Die 24h Daytona sind der alljährliche Saisonauftakt der amerikanischen IMSA-Serie – und wie in der FIA WEC fahren die Hypercars um den Gesamtsieg (nur dass die Klasse in Amerika GTP genannt wird). Mit Aston Martin, BMW und Cadillac treten drei Marken sowohl in WEC als auch der IMSA an. Porsche und Acura sind (derzeit) nur in der IMSA unterwegs. Der Sieg in Daytona ging an Porsche mit dem 963 von Julien Andlauer, Felipe Nasr und Laurin Heinrich. Damit gelang den Schwaben Historisches, denn nach 2024 und 2025 siegten sie zum dritten Mal in Folge in Daytona.
«Dreimal hintereinander Sieger in Daytona – von so etwas träumt jeder», so Thomas Laudenbach (Leiter Porsche Motorsport). «Das Rennen verlief hoch spannend. Dieser Wettbewerb und diese Begeisterung treiben uns bei Porsche auf den Rennstrecken der Welt an.» Tatsächlich dominierte Porsche weite Teile des Rennens. Schon direkt nach dem Start setzten sich die beiden Werks-963 an die Spitze des Feldes und fuhren der Konkurrenz auf und davon.
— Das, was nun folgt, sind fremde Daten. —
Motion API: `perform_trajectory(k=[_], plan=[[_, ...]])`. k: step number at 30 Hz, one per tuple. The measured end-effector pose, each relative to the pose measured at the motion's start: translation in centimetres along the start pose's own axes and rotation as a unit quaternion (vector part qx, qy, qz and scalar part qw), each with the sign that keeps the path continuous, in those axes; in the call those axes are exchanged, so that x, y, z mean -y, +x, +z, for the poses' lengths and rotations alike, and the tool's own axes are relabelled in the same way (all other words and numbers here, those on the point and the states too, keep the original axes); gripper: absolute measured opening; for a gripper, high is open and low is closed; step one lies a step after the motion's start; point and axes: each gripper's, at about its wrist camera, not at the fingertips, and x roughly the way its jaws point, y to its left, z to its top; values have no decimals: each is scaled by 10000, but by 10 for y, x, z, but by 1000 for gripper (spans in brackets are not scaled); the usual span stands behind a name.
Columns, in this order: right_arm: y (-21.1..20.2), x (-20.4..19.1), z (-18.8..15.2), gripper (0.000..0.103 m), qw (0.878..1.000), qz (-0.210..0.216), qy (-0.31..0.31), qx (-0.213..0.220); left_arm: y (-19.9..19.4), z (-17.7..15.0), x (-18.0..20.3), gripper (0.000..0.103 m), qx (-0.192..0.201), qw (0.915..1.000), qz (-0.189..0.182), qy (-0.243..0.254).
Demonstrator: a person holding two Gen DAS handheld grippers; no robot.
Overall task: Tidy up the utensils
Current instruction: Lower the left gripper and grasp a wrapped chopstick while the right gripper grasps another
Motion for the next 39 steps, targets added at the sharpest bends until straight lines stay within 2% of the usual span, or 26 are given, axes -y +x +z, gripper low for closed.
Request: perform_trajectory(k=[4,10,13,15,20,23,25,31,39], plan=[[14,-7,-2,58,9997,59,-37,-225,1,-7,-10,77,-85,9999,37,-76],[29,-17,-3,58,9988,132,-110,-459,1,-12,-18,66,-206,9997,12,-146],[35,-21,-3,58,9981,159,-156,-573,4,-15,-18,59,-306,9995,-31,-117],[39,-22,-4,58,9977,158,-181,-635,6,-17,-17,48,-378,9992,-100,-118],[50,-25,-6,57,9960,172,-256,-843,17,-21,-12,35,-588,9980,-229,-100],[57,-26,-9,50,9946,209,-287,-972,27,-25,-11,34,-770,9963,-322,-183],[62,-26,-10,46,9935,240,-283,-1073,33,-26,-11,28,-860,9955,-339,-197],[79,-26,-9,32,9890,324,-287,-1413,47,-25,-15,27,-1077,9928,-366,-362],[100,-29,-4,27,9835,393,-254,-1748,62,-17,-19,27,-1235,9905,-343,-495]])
In der Nacht gab es dann eine über sechseinhalb Stunden andauernde Gelbphase, da sich Nebel rund um das Daytona International Speedway breit machte. Zum Rennende hin fiel der 963 von Kévin Estre, Laurens Vanthoor und Matt Campbell etwas zurück, da nach einer Kollision mit einem Mitbewerber (in der Anfangsphase) ein Schaden am Auto entstand, den das Team nicht vollständig reparieren konnte. So gab es am Ende Platz vier.
Um den Sieg kämpften in den letzten Minuten Porsche-Pilot Felipe Nasr und Jack Aitken, der sich einen Cadillac V-Series.R mit Earl Bamber, Frederik Vesti und Connor Zilisch teilte. Doch Nasr behielt souverän die Oberhand und triumphierte zusammen mit Andlauer und Heinrich. Für den Deutschen Heinrich war es erst der zweite Einsatz im Porsche 963 nachdem er 2025 das WEC-Finale in Bahrain bestritten hatte (2025 trat der Porsche 963 bekanntlich noch in der WEC an).
BMW mit Platz drei und GTD-PRO-Triumph
Das Podium komplettierte der BMW M Hybrid V8 von Dries Vanthoor, Sheldon van der Linde, Robin Frijns und René Rast. «Ich bin sehr, sehr glücklich. Das ist eines der überraschendsten Podien meiner Karriere. Ich glaube, niemand hat vor dem Rennen erwartet, dass wir um den Sieg kämpfen können. Alle waren ein bisschen unzufrieden wegen der Pace, die das Auto hatte – aber wir wussten, dass das Team im Rennen unheimlich stark ist. Wir haben alle Strategieoptionen, die wir für das Rennen gebraucht haben, vorbereitet, und es hat sich für uns perfekt ausgezahlt», meinte van der Linde nach dem Rennen.
Erstmals setzte das aus der WEC bekannte belgische Einsatzteam WRT den BMW-Prototypen in der IMSA-Serie ein. Bei BMW gab es weiteren Grund zur Freude: Connor de Phillippi, Neil Verhagen, Max Hesse und Dan Harper gewannen im M4 GT3 Evo von Paul Miller Racing in der GTD-PRO-Klasse von Daytona.